▶ _WORK REQUIRED_
Only the lines from the top of the following listing through the line with "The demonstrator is" belong in your answer, exactly as written.

▶ _SUPPLIED DATA_
------------
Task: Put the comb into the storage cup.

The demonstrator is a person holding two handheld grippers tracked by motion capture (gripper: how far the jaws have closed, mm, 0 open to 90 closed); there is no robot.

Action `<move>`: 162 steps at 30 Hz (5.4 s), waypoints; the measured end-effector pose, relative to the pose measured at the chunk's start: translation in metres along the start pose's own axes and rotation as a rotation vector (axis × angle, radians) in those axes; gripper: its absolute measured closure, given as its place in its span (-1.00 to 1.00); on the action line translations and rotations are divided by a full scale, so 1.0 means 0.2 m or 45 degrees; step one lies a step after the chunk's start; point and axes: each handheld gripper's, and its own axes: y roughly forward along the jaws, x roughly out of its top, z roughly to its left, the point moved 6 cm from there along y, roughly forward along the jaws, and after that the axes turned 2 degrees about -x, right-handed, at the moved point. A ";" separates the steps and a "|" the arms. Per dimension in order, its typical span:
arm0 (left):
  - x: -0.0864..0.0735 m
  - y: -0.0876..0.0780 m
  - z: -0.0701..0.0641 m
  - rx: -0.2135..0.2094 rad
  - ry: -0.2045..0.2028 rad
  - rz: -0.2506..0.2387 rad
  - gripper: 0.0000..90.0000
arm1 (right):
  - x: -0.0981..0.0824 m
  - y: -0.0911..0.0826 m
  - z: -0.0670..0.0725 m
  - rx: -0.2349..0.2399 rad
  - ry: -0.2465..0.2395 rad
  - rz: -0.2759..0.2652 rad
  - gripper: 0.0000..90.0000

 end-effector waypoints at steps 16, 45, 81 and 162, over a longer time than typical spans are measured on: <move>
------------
▶ _RESULT FOR THIS EXERCISE_
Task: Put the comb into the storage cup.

The demonstrator is a person holding two handheld grippers tracked by motion capture (gripper: how far the jaws have closed, mm, 0 open to 90 closed); there is no robot.

This exercise is complete.